In the next blog post, I will summarize the book’s lengthy analysis of responses as they shed light on the interrelations of the Gospels – the Synoptic Problem in particular, but also all four of the Gospels taken together – including the role oral tradition may play. I will then relate the findings of the book’s concluding, preliminary analysis of the traditional influences on the gospel miracle stories, paying special attention to the differences between ancient Jewish and non-Jewish stories about the miraculous.

 

Jordash Kiffiak is working on a postdoctoral project (Forschungskredit) at the University of Zurich with Prof. Jörg Frey, investigating whether Jewish or non-Jewish miracle stories provide a better context for understanding the response motif found in the Gospels (Responses to Miracles in Jewish and Non-Jewish Narratives). Since 2007 he has taught ancient languages – biblical Hebrew, Syriac and, especially, Hellenistic Greek – using innovative, communicative approaches at various institutes, including the University of Zurich.

Footnotes

[1] The book, a revised and enlarged version of my doctoral dissertation, supervised by Serge Ruzer and Loren Stuckenbruck and accepted by the Hebrew University in July 2015, was printed as volume 429 in Mohr Siebeck’s WUNT II series earlier this year.

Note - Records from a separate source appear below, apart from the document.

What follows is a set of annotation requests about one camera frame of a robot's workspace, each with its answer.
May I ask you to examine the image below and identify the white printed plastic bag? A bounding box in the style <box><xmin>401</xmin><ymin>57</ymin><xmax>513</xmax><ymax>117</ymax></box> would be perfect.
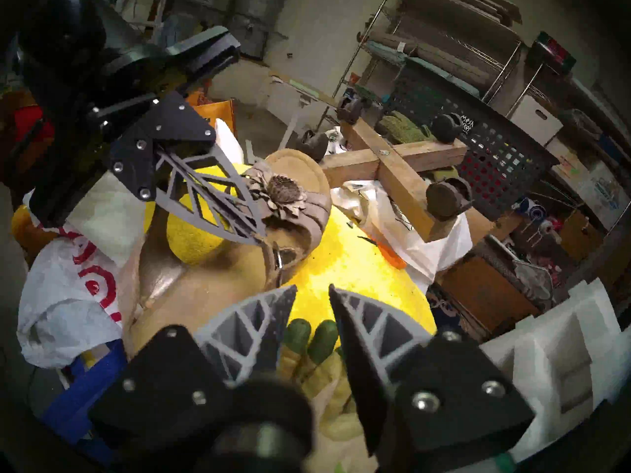
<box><xmin>330</xmin><ymin>179</ymin><xmax>474</xmax><ymax>293</ymax></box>

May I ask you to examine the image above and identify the blue white patterned cloth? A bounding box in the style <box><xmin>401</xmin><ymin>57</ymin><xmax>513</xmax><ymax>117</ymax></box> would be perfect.
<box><xmin>426</xmin><ymin>285</ymin><xmax>479</xmax><ymax>335</ymax></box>

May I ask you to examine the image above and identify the red orange patterned bag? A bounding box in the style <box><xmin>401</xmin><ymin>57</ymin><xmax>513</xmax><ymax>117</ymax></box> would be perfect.
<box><xmin>187</xmin><ymin>80</ymin><xmax>237</xmax><ymax>137</ymax></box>

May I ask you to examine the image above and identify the mint seat cushion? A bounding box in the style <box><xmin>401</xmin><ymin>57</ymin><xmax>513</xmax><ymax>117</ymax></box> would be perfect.
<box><xmin>362</xmin><ymin>41</ymin><xmax>481</xmax><ymax>98</ymax></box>

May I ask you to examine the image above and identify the dark plastic mesh basket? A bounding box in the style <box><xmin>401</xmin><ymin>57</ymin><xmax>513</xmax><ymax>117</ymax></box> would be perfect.
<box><xmin>380</xmin><ymin>58</ymin><xmax>560</xmax><ymax>221</ymax></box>

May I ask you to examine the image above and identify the tan flower strap sandal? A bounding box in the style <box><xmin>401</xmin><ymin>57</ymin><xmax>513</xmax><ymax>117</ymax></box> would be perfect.
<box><xmin>123</xmin><ymin>148</ymin><xmax>333</xmax><ymax>359</ymax></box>

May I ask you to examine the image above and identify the brown wooden chest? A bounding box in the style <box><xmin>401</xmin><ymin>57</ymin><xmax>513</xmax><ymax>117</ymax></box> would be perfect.
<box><xmin>439</xmin><ymin>206</ymin><xmax>548</xmax><ymax>335</ymax></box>

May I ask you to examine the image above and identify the small white Gildan box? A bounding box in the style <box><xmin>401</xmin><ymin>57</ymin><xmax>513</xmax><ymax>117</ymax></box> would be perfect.
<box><xmin>574</xmin><ymin>162</ymin><xmax>631</xmax><ymax>226</ymax></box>

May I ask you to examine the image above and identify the grey water heater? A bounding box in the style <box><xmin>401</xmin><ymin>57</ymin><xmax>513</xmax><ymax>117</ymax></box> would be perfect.
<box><xmin>229</xmin><ymin>0</ymin><xmax>289</xmax><ymax>61</ymax></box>

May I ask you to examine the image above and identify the right gripper lattice left finger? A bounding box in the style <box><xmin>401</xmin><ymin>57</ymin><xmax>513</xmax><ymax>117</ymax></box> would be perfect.
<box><xmin>89</xmin><ymin>285</ymin><xmax>299</xmax><ymax>449</ymax></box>

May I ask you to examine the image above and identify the red snowman box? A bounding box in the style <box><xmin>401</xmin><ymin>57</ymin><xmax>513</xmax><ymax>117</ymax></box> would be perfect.
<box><xmin>530</xmin><ymin>31</ymin><xmax>577</xmax><ymax>76</ymax></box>

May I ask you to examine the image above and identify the white red-target plastic bag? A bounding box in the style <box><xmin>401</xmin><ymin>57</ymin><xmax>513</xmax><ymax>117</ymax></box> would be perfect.
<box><xmin>17</xmin><ymin>171</ymin><xmax>148</xmax><ymax>369</ymax></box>

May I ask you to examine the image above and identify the pink white pillow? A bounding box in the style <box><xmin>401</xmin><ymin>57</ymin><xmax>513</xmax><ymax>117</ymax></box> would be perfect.
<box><xmin>214</xmin><ymin>117</ymin><xmax>245</xmax><ymax>165</ymax></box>

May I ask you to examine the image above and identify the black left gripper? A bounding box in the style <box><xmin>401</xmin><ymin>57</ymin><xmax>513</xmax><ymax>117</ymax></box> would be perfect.
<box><xmin>15</xmin><ymin>0</ymin><xmax>268</xmax><ymax>247</ymax></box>

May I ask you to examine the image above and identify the green knit glove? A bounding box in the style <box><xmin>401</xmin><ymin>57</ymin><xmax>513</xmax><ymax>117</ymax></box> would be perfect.
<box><xmin>377</xmin><ymin>110</ymin><xmax>459</xmax><ymax>182</ymax></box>

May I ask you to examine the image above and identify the right gripper lattice right finger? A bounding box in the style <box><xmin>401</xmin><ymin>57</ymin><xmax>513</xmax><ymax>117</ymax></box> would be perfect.
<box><xmin>329</xmin><ymin>284</ymin><xmax>535</xmax><ymax>470</ymax></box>

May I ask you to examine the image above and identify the aluminium ladder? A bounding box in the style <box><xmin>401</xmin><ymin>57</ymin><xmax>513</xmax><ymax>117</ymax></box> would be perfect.
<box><xmin>116</xmin><ymin>0</ymin><xmax>171</xmax><ymax>39</ymax></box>

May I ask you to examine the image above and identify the white foam packing insert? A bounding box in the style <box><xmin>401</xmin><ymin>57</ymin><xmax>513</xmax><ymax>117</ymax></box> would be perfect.
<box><xmin>478</xmin><ymin>277</ymin><xmax>631</xmax><ymax>463</ymax></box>

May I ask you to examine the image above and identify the white handled storage bin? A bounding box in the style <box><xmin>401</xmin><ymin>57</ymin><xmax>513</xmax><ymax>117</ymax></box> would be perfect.
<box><xmin>510</xmin><ymin>94</ymin><xmax>563</xmax><ymax>145</ymax></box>

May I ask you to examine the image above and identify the white labelled cardboard box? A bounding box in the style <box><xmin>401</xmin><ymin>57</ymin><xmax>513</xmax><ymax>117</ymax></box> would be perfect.
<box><xmin>547</xmin><ymin>137</ymin><xmax>599</xmax><ymax>182</ymax></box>

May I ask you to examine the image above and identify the tan seat cushion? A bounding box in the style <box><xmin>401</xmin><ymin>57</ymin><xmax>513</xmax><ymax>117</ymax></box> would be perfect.
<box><xmin>367</xmin><ymin>29</ymin><xmax>493</xmax><ymax>83</ymax></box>

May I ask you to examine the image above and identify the tan green-tipped garden glove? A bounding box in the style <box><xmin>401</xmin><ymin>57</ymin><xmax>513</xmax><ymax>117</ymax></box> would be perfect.
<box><xmin>276</xmin><ymin>318</ymin><xmax>375</xmax><ymax>473</ymax></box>

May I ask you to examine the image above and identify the white overbed table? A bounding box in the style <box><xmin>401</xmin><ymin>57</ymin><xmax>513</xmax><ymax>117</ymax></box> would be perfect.
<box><xmin>269</xmin><ymin>70</ymin><xmax>341</xmax><ymax>152</ymax></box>

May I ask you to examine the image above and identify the chrome wire shelf rack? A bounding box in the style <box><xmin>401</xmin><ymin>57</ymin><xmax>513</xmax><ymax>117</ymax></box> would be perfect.
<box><xmin>315</xmin><ymin>0</ymin><xmax>524</xmax><ymax>133</ymax></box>
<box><xmin>508</xmin><ymin>34</ymin><xmax>631</xmax><ymax>231</ymax></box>

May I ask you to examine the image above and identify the brown cardboard box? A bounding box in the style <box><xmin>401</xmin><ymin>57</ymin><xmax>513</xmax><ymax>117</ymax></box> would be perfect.
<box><xmin>562</xmin><ymin>208</ymin><xmax>612</xmax><ymax>251</ymax></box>

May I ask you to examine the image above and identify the yellow towel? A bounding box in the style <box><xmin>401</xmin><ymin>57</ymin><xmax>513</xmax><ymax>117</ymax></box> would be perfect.
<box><xmin>145</xmin><ymin>164</ymin><xmax>437</xmax><ymax>339</ymax></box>

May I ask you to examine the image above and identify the wooden cross caster dolly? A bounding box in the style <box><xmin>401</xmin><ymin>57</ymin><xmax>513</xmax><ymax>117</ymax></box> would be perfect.
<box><xmin>296</xmin><ymin>95</ymin><xmax>474</xmax><ymax>241</ymax></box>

[2] D. F. Watson, ed., Miracle Discourse in the New Testament (Atlanta, Ga.: SBL, 2012); S. Alkier and A. Weissenrieder, eds., Miracles Revisited: New Testament Miracle Stories and Their Concepts of Reality, SBR, 2 (Berlin: De Gruyter, 2013); T. Nicklas and J. E. Spittler, eds., Credible, Incredible: The Miraculous in the Ancient Mediterranean, WUNT I, 321 (Tübingen: Mohr Siebeck, 2013); R. Zimmermann (ed.), Kompendium der frühchristlichen Wundererzählungen, Band 1: Die Wunder Jesu, in collaboration with D. Dormeyer, J. Hartenstein, C. Münch, E. E. Popkes and U. Poplutz (Gütersloh: Gütersloher Verlagshaus, 2013); B. Kollmann and R. Zimmermann, eds., Hermeneutik der frühchristlichen Wundererzählungen: Geschichtliche, literarische und rezeptionsorientierte Perspektiven, WUNT I, 339 (Tübingen: Mohr Siebeck, 2014).

[3] My conception of the plot of Mark adopts, along broad lines, that articulated by R. Alan Culpepper, Mark, SHBS, 20 (Macon, Ga.: Smyth and Helwys, 2007), 18–19, 49.

[4] The difference in affective responses in the two groups of stories is particularly noteworthy, as feelings are the most characteristic component of responses in Mark, both quantitatively and qualitatively (in terms of prominence in the discourse). For further discussion of the semantic distinction in Greek between terminology referring to fear and amazement, see my essay “Amazement, Fear and Being Troubled in Responses in Gospel Miracle Stories: Establishing the Semantic Contours of the Terms and Their Interrelations” in From Ancient Manuscripts to Modern Dictionaries: Select Studies in Aramaic, Hebrew, and Greek, Perspectives on Linguistics and Ancient Languages (eds. Tarsee Li and Keith Dyer; Piscataway, New Jersey: Gorgias, 2017).

[5] My conception of the plot of John relies on the work of R. Alan Culpepper, Anatomy of the Fourth Gospel: A Study in Literary Design, Foundations and Facets (Philadelphia: Fortress, 1983), with important modifications based on insights from Francis J. Moloney, The Gospel of John, SP, 4 (Collegeville, Minn.: Liturgical, 1998) and Jörg Frey, Die Herrlichkeit des Gekreuzigten: Studien zu den johanneischen Schriften 1, ed. Juliane Schlegel, WUNT I, 307 (Tübingen: Mohr Siebeck, 2013).